Monday 6 September 2021

My First Steps in Open Source

Hello World,

    My name is Eugene and this is my first blog post about things related to Open Source and the course OSD600 at Seneca college, which is all about Open Source projects.  The reason I am taking this course is because I mostly hit a wall in terms of contributing and starting open source projects.  I just not sure where to begin or how to approach large projects with millions of lines of code.  Sadly, many schools don't teach open source until upper year but hopefully in the future even high school students can get involved with open source technology.  

    I see software development as a growing and ever evolving trend even with powerful language models like GPT-3 which can automatically code for you based on natural language processing, I see this field as ever needed and in higher demand than ever.  Yes I got early access because I participated in a Hackathon by OpenAI. As you might have noticed, I am a machine learning enthusiast and trying to break some ground in the open source scene.  What is great about programming and all things open source is that there is no age restriction or major adverse risk as long as you are willing to code and dive into coding.  

    Due to the pandemic I am situated at home in Toronto, Ontario for many months now.  Also due to the pandemic I figured I get my computer programming two year college diploma first in case my situation changes and apply for co-op and see if I can get in CPAC (which I did).  My number one course I wanted to take for the advanced diploma CPAC is open source development OSD600.  I am hoping to get more comfortable with using git and being faster and more accurate at pushing code to Github.  I am keen on collaborating with other students in the course on various interesting open source projects. Besides machine learning, I wanted look into contributing to the Linux community, virgin open source projects as well as game development code. 
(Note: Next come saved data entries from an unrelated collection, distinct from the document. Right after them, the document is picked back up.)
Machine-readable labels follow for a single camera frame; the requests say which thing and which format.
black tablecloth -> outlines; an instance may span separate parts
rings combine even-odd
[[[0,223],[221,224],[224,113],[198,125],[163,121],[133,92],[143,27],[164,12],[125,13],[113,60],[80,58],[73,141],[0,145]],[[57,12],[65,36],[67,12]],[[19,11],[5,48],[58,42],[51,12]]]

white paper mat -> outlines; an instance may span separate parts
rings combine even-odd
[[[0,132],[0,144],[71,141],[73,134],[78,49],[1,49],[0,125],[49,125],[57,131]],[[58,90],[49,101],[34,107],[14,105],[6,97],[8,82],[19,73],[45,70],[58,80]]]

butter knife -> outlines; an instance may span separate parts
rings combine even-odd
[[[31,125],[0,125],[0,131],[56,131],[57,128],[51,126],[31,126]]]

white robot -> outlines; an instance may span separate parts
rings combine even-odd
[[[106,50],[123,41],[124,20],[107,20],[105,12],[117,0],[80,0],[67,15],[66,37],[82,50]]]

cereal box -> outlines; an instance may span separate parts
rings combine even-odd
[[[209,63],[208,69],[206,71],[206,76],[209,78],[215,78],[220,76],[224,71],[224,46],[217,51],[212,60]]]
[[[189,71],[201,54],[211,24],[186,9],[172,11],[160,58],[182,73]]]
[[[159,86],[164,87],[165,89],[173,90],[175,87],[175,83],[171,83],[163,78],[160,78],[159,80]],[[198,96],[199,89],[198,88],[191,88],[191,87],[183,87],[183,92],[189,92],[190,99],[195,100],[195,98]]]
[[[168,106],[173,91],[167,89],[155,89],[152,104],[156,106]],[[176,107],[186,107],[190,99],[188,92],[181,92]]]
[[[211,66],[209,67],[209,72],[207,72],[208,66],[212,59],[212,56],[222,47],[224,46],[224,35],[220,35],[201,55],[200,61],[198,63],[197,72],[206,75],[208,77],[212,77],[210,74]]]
   The trending repository I chosen is the https://github.com/ycechungAI/nft-art-generator, which generates a piece of art work based on traits from given samples of artwork.  I feel we are at the point where non-coders are able leverage technologies like these to make interesting designs and art.  I believe there is an equality among art and science, where one should not over take another and this is the perfect example of merging of two realms.

Cheers,

Eugene Chung

No comments:

Post a Comment

What I learned from Project 1 of Udacity's Data Science with Python bootcamp

Introduction As part of the project I completed successfully, I used SQL to explore a database related to movie rentals. SQL queries was ran...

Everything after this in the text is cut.